PROBLEM DETAILS
Could you copy the records below exactly, leaving out any pictures?
·····
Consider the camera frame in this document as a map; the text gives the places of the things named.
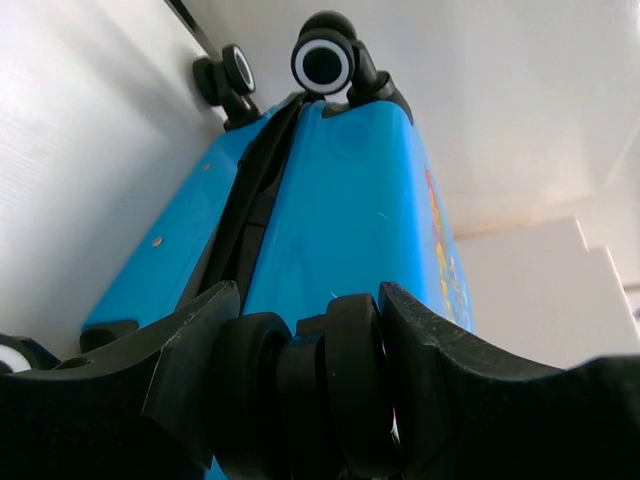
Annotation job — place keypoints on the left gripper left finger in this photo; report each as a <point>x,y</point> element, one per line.
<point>133,409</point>

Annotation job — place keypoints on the blue hard-shell suitcase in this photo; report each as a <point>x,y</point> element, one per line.
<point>308,209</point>

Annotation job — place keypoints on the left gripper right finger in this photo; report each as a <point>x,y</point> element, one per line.
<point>467,409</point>

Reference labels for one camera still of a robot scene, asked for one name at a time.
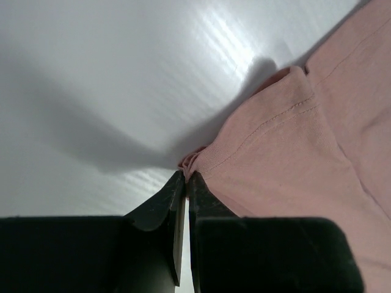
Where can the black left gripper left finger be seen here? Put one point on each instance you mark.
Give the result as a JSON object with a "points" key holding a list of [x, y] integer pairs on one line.
{"points": [[137, 252]]}

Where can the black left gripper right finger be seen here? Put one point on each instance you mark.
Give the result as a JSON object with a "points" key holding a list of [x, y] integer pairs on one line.
{"points": [[265, 254]]}

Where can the pink printed t-shirt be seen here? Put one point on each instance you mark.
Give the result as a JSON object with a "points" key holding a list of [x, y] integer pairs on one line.
{"points": [[315, 141]]}

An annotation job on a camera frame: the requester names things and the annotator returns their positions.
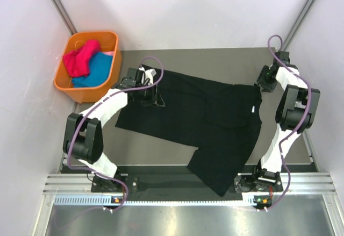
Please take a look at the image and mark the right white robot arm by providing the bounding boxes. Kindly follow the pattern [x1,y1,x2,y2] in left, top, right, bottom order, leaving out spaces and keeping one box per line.
[250,51,320,191]

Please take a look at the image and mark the orange plastic bin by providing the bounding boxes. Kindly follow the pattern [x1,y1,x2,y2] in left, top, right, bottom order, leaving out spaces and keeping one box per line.
[54,31,122,103]

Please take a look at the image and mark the blue t shirt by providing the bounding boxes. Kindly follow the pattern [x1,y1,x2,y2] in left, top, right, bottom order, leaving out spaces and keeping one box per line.
[72,52,113,88]

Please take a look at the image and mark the light pink cloth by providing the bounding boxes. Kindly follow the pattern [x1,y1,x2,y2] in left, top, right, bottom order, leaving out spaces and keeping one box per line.
[104,51,114,56]

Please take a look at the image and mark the aluminium frame post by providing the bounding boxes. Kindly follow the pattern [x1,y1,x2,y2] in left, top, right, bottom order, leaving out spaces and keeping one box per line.
[281,0,316,51]
[51,0,77,35]

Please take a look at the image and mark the left aluminium frame post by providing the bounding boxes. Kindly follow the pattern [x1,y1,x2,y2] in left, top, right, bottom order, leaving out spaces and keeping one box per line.
[51,0,77,35]

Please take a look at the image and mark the white slotted cable duct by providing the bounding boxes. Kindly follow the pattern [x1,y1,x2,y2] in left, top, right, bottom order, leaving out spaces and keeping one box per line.
[54,195,271,207]

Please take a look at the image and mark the right aluminium frame post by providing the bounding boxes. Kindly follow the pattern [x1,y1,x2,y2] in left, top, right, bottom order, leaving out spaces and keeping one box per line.
[281,0,316,51]

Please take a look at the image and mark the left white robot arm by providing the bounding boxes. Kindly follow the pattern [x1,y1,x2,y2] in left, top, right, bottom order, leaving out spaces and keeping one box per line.
[62,67,165,191]

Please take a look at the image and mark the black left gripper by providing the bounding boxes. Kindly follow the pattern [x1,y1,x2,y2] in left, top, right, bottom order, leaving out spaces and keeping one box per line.
[135,82,164,107]

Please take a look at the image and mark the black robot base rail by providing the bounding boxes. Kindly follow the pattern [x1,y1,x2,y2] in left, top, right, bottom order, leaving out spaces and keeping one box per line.
[61,163,317,200]

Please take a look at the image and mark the black t shirt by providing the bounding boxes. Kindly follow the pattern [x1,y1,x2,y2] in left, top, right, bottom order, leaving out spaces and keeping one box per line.
[116,71,262,196]

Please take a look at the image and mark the pink t shirt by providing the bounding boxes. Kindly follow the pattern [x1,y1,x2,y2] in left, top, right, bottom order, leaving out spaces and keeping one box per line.
[62,40,101,77]

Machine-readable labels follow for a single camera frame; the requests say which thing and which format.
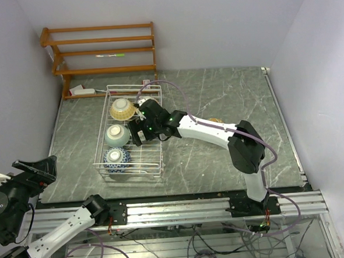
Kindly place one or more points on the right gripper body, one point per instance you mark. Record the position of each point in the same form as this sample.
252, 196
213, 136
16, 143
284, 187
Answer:
150, 130

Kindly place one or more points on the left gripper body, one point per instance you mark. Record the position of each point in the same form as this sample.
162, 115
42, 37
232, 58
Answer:
21, 187

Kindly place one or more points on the yellow sun pattern bowl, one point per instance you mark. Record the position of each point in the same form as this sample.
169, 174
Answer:
122, 109

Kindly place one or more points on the pale green celadon bowl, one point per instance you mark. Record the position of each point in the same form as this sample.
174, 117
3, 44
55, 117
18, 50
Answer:
117, 136

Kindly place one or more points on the white wire dish rack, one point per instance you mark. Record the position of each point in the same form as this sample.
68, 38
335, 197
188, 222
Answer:
146, 159

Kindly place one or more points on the red blue zigzag bowl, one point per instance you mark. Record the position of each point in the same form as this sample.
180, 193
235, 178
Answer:
116, 160

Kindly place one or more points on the orange blue floral bowl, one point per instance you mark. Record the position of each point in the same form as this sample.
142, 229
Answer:
216, 120

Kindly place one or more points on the yellow star floral bowl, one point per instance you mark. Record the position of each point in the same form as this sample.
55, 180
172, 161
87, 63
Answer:
147, 101

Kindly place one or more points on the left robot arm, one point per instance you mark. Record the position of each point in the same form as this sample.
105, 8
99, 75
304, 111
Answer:
94, 211

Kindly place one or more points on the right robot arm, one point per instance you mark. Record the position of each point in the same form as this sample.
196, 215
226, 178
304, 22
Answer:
·····
RESULT OF THE TASK
Consider the camera frame in this document as a map; the text gives the places of the things named.
Annotation job — place keypoints on the left gripper left finger in this photo; report each as a <point>x,y</point> element, one per line.
<point>133,409</point>

Annotation job — place keypoints on the blue hard-shell suitcase in this photo; report each as a <point>x,y</point> element, one per line.
<point>308,209</point>

Annotation job — place keypoints on the left gripper right finger in this photo; report each as a <point>x,y</point> element, one per line.
<point>467,409</point>

Reference labels for one camera still of a robot scene, asked for one name at a time.
Where can the black left gripper left finger be seen here? Put one point on each instance you mark.
Give the result as a JSON object with a "points" key holding a list of [x, y] integer pairs on one line.
{"points": [[137, 252]]}

Where can the black left gripper right finger be seen here? Put one point on each instance you mark.
Give the result as a JSON object with a "points" key holding a list of [x, y] integer pairs on one line.
{"points": [[265, 254]]}

Where can the pink printed t-shirt be seen here? Put one point on each instance you mark.
Give the result as a JSON object with a "points" key holding a list of [x, y] integer pairs on one line.
{"points": [[315, 141]]}

An annotation job on a camera frame: the requester names things and the annotator returns their positions.
Please take a look at the image and mark the right white robot arm by providing the bounding boxes. Kindly follow the pattern [x1,y1,x2,y2] in left, top, right, bottom order, leaving out spaces and keeping one box per line.
[250,51,320,191]

Please take a look at the image and mark the orange plastic bin by providing the bounding boxes. Kindly follow the pattern [x1,y1,x2,y2] in left, top, right, bottom order, leaving out spaces and keeping one box per line.
[54,31,122,103]

Please take a look at the image and mark the blue t shirt by providing the bounding boxes. Kindly follow the pattern [x1,y1,x2,y2] in left, top, right, bottom order, leaving out spaces and keeping one box per line.
[72,52,113,88]

Please take a look at the image and mark the light pink cloth by providing the bounding boxes. Kindly follow the pattern [x1,y1,x2,y2] in left, top, right, bottom order, leaving out spaces and keeping one box per line.
[104,51,114,56]

Please take a look at the image and mark the aluminium frame post by providing the bounding boxes. Kindly follow the pattern [x1,y1,x2,y2] in left, top, right, bottom order, leaving out spaces and keeping one box per line.
[281,0,316,51]
[51,0,77,35]

Please take a look at the image and mark the left aluminium frame post by providing the bounding boxes. Kindly follow the pattern [x1,y1,x2,y2] in left, top, right, bottom order, leaving out spaces and keeping one box per line.
[51,0,77,35]

Please take a look at the image and mark the white slotted cable duct by providing the bounding boxes. Kindly follow the pattern [x1,y1,x2,y2] in left, top, right, bottom order, leaving out spaces and keeping one box per line.
[54,195,271,207]

Please take a look at the image and mark the right aluminium frame post by providing the bounding boxes. Kindly follow the pattern [x1,y1,x2,y2] in left, top, right, bottom order, leaving out spaces and keeping one box per line.
[281,0,316,51]

Please take a look at the image and mark the left white robot arm by providing the bounding boxes. Kindly follow the pattern [x1,y1,x2,y2] in left, top, right, bottom order, leaving out spaces and keeping one box per line.
[62,67,165,191]

Please take a look at the image and mark the black left gripper by providing the bounding boxes. Kindly follow the pattern [x1,y1,x2,y2] in left, top, right, bottom order, leaving out spaces and keeping one box per line.
[135,82,164,107]

Please take a look at the image and mark the black robot base rail by providing the bounding boxes. Kindly follow the pattern [x1,y1,x2,y2] in left, top, right, bottom order, leaving out spaces and keeping one box per line.
[61,163,317,200]

Please take a look at the image and mark the black t shirt by providing the bounding boxes. Kindly follow the pattern [x1,y1,x2,y2] in left, top, right, bottom order, leaving out spaces and keeping one box per line.
[116,71,262,196]

Please take a look at the image and mark the pink t shirt by providing the bounding boxes. Kindly follow the pattern [x1,y1,x2,y2] in left, top, right, bottom order, leaving out spaces and keeping one box per line.
[62,40,101,77]

Machine-readable labels follow for a single camera frame; the requests say which thing and which format.
Kindly place one or more points on the right gripper body, one point per instance you mark. Record the position of each point in the same form as this sample.
252, 196
213, 136
16, 143
284, 187
Answer:
150, 130

Kindly place one or more points on the left gripper body, one point per instance you mark. Record the position of each point in the same form as this sample.
162, 115
42, 37
232, 58
Answer:
21, 187

Kindly place one or more points on the yellow sun pattern bowl, one point per instance you mark. Record the position of each point in the same form as this sample.
169, 174
Answer:
122, 109

Kindly place one or more points on the pale green celadon bowl, one point per instance you mark. Record the position of each point in the same form as this sample.
174, 117
3, 44
55, 117
18, 50
Answer:
117, 136

Kindly place one or more points on the white wire dish rack, one point per instance you mark. Record the position of each point in the same form as this sample.
68, 38
335, 197
188, 222
Answer:
146, 159

Kindly place one or more points on the red blue zigzag bowl, one point per instance you mark. Record the position of each point in the same form as this sample.
180, 193
235, 178
Answer:
116, 160

Kindly place one or more points on the orange blue floral bowl, one point per instance you mark. Record the position of each point in the same form as this sample.
142, 229
Answer:
216, 120

Kindly place one or more points on the yellow star floral bowl, one point per instance you mark. Record the position of each point in the same form as this sample.
55, 180
172, 161
87, 63
Answer:
147, 101

Kindly place one or more points on the left robot arm, one point per instance you mark. Record the position of each point in the same form as this sample.
105, 8
99, 75
304, 111
Answer:
94, 211

Kindly place one or more points on the right robot arm, one point per instance you mark. Record the position of each point in the same form as this sample.
196, 215
226, 178
304, 22
Answer:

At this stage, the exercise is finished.